I will be sharing the specific feedback after the awards. Join us at #trulondon to discuss candidate experience in more detail, from the #CandE UK awards and from candidates first hand.


Care About Your Candidates? Time To Find Out #CandEUK

A conference doesn’t go by when someone isn’t talking about candidate experience. Every event, every roundtable and plenty of blog posts from the great and the good. It is one of the most talked about topics, almost to the point of boredom. We all agree that most recruitment processes are not really that good when it comes to candidate care. It seems everyone agrees, but what is actually happening about it?
If you really want to change what you do, build on the good bits and identify the bits that need fixing then you need to take a diagnostic approach to understanding your process through your candidates eyes. This means applying for a few of your own jobs yourself stepping in to the candidates shoes. The other option if you are really serious about finding out how you do is to enter the Candidate Experience Awards UK.
What I like about these awards that were launched in the US last year is that the application process is centred on candidate research to get real feedback. The feedback is used to complete a report that anonymously benchmarks all of the entrants. This means you can see what you do well, and build on that as well as those areas that you really need to improve on. The report should form the basis of your talent attraction and recruiting strategy, as well as giving you some ammunition if you need to get some backing or budget for your plans.

Some key facts about The Candidate Experience Awards:

> Entry is FREE. There is no cost for the report, award entry or a dinner you have to buy a table for.

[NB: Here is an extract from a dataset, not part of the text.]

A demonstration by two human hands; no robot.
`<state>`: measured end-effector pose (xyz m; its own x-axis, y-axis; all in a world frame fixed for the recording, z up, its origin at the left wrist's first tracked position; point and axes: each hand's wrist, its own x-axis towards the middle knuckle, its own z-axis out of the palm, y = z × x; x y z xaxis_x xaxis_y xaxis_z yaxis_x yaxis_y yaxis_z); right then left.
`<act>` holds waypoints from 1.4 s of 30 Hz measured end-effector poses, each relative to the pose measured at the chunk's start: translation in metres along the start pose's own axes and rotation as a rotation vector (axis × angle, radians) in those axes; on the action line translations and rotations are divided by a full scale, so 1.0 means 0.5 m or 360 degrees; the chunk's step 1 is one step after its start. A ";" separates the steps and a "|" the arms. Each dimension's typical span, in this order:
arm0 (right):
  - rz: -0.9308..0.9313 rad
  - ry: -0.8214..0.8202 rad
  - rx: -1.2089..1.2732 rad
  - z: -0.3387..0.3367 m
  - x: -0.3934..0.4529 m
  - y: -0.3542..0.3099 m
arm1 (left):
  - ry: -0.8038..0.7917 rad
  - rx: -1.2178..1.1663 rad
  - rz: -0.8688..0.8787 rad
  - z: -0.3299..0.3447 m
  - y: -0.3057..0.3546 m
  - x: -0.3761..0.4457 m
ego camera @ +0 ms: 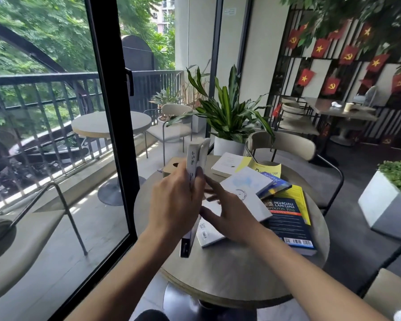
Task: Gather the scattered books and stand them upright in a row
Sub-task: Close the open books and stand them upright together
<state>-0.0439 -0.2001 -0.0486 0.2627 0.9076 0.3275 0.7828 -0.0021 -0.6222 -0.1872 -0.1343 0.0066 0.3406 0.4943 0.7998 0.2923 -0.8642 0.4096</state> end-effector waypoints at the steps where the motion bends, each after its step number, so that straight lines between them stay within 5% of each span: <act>1: 0.0008 -0.0013 0.0003 0.000 0.007 0.001 | 0.0026 -0.0021 0.0023 0.005 -0.005 -0.002; 21: 0.0217 -0.0113 -0.0416 0.039 0.022 0.071 | -0.0376 -0.0158 -0.0207 0.132 -0.125 -0.110; 26: 0.0071 -0.0006 -0.0848 0.025 0.010 0.092 | -0.0372 -0.0169 -0.0239 0.131 -0.129 -0.110; 30: 0.0515 0.0216 -0.1212 -0.008 0.011 0.107 | -0.0387 -0.0156 -0.0288 0.133 -0.126 -0.110; 35: 0.1016 0.0186 -0.1262 -0.038 0.008 0.120 | -0.0403 -0.0110 -0.0366 0.130 -0.118 -0.109; 42: 0.1271 0.0217 -0.0617 -0.068 0.016 0.135 | -0.0382 -0.0113 -0.0403 0.130 -0.110 -0.109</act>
<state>0.0303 -0.2074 -0.0640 0.8557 0.5174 -0.0028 0.4674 -0.7753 -0.4248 -0.1639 -0.1076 -0.0881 0.4681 0.6943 0.5466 0.3343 -0.7117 0.6178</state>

> The application takes 60 – 90 minutes to complete, the organisers do all the research and leg work.

> Entry closes in September, though spaces are limited and close to full (Don’t wait.)

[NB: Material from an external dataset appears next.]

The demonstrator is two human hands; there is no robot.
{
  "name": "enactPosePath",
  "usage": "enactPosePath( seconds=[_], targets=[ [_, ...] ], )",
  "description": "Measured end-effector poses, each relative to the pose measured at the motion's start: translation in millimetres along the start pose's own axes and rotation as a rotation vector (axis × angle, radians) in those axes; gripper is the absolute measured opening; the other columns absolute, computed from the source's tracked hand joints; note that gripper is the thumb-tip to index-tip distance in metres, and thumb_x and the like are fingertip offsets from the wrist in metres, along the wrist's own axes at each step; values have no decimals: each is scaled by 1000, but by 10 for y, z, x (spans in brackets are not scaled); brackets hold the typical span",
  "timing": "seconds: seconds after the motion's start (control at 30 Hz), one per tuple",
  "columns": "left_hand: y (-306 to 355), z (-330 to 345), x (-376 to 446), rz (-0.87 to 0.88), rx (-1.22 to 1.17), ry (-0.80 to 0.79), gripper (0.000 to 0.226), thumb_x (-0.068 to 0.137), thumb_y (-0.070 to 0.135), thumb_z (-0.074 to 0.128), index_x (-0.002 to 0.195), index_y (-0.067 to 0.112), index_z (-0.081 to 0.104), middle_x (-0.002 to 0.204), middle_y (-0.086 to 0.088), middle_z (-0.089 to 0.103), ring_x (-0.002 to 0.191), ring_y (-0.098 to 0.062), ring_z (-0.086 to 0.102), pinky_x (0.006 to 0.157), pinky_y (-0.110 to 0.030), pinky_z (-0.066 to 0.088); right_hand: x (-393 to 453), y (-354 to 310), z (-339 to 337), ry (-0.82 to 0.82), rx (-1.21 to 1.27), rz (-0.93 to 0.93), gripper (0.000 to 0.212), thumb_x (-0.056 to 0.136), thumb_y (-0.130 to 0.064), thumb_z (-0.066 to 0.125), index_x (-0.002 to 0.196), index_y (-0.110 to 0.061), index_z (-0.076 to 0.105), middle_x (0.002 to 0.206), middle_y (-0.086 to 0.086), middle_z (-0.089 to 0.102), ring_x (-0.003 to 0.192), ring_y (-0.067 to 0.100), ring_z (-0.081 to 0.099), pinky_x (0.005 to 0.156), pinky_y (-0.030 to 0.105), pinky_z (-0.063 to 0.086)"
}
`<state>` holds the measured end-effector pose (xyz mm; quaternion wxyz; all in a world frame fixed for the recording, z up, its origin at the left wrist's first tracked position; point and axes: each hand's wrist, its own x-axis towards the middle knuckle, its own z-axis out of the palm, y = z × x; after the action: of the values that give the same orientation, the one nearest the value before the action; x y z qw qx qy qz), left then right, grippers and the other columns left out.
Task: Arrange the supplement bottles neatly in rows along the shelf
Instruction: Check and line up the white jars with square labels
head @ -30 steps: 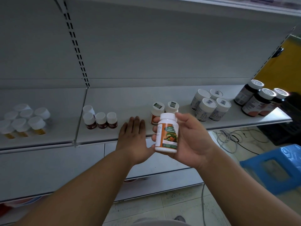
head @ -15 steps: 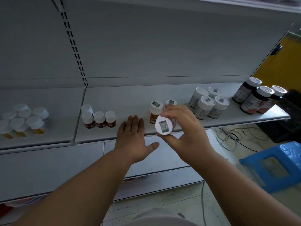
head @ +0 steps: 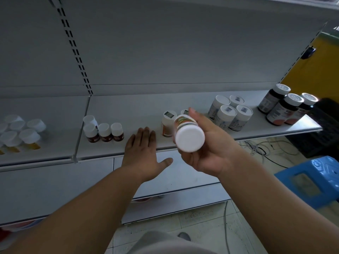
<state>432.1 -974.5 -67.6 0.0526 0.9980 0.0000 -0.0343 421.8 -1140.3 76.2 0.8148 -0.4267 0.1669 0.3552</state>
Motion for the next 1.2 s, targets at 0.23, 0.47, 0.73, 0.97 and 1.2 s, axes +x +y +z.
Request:
enactPosePath(
  seconds=[0.23,0.47,0.73,0.97,1.2],
  targets=[
    [-22,-28,6,9,-92,-16,106,82,84,36,158,20,0,167,-5,-2,153,-26,-5,124,-45,2,139,-94,61,-91,29,-51,37,84,-39,66,102,-6,65,86,10,68,68,23,68,57,33,60],
    [-334,-454,-797,-157,-729,247,81,71,69,67,141,40,38,141,20,46,128,1,44,106,-28,39,381,79,210,-197,-1069,-624,22,79,-26,74,99,-29,64,91,-13,71,84,3,68,70,20,55],
    [-1050,-366,-2175,-625,-743,519,65,69,64,69,127,46,45,123,25,54,116,1,52,96,-35,49,554,1312,1404,-760,-1441,-686,26,73,-37,77,95,-33,63,88,-21,66,85,-1,61,74,23,50],
    [-2475,-301,-3629,-896,-644,667,65,73,62,72,128,43,42,122,26,49,111,6,46,91,-19,43,687,3086,2894,-1067,-1529,-685,34,70,-48,71,99,-34,60,93,-16,65,83,-3,61,68,18,53],
    [-3879,-627,-5052,-1152,-461,705,74,72,72,57,135,35,43,128,17,52,114,-2,49,95,-25,42,479,4563,4481,-1285,-1519,-646,40,65,-49,68,101,-34,59,97,-14,63,85,-1,60,73,23,54]
  ],
)
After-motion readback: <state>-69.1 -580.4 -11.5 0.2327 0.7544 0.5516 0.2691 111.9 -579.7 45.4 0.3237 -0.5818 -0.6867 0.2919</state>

> Entry is open to any company in EMEA who have some recruitment activity in the UK.

> Entry is open to Agency and Corporate Recruiting Teams.

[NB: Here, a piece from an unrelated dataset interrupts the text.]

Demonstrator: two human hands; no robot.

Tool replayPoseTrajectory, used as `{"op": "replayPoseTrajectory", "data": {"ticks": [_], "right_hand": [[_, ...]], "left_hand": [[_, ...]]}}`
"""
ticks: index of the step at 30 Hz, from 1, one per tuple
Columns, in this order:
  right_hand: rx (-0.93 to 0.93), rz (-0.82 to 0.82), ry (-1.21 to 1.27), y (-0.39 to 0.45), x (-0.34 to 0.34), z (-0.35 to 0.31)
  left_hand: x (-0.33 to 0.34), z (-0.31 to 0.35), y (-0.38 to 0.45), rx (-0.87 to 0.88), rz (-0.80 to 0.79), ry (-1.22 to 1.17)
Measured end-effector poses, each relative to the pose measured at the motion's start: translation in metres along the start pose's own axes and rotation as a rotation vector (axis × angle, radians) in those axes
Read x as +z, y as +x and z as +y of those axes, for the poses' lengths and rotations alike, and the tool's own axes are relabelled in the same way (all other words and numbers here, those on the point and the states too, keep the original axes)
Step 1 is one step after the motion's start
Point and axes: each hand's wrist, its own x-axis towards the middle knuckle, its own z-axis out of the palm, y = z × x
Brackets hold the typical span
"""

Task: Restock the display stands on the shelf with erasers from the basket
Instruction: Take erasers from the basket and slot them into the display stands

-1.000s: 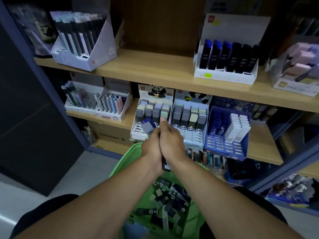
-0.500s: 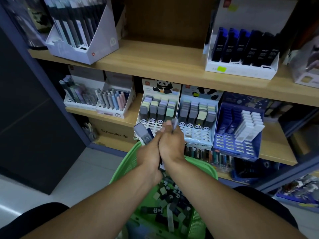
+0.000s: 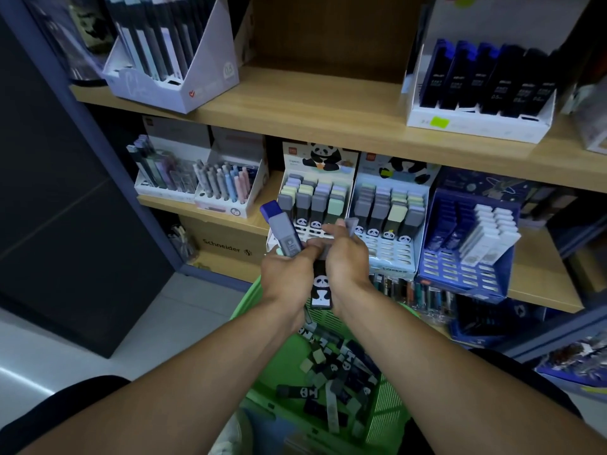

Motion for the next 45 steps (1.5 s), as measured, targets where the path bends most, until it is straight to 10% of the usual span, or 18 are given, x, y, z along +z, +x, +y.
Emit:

> You could win a shiny new award and global recognition for your recruitment process.

The report will enable you to:

  • Understand exactly what candidates expect as part of good candidate experience
  • Provide a rating of candidate experience that will compare you to your peers
  • Indicate how different generations experience your process
  • Learn how responsive your recruiting teams are
  • Tell you what candidates are using to educate themselves
  • Learn why candidates are rejecting your company
  • Tell you how candidates receive your feedback

Gerry Crispin, who is part of the TalentBoard who founded the awards comments:

The subject of the Candidate Experience has become prominent on the strategic agenda for Heads of Talent Acquisition; indeed the first Candidate Experience Awards were held in North America in 2011. The CandE Awards are to recognise companies who set a high standard for how they engage and treat candidates.

“As the independent voice of talent acquisition, we are proud to have been asked to bring these awards to the UK and are delighted to be  the principal sponsor of the Candidate Experience Awards UK 2012.

“The CandE UK Award process is open to organisations that recruit in the British employment market.   It is a great opportunity for organisations to benchmark and improve their candidate experience.   Any organisation that is interested in improving its candidate experience, regardless of sophistication, will benefit by participating in the award process.”

I don’t often ask for your help, but I think this could prove to be quite important. It is our opportunity to get a benchmark of the real candidate experience, to highlight best practice and change things for the better. If you really care about your candidates then it is time to start doing. I’m proud to be involved. i hope you will get involved to by entering the awards or sharing this post. The more we can get behind these awards, the bigger difference we can make to the real candidate experience. Please play your part!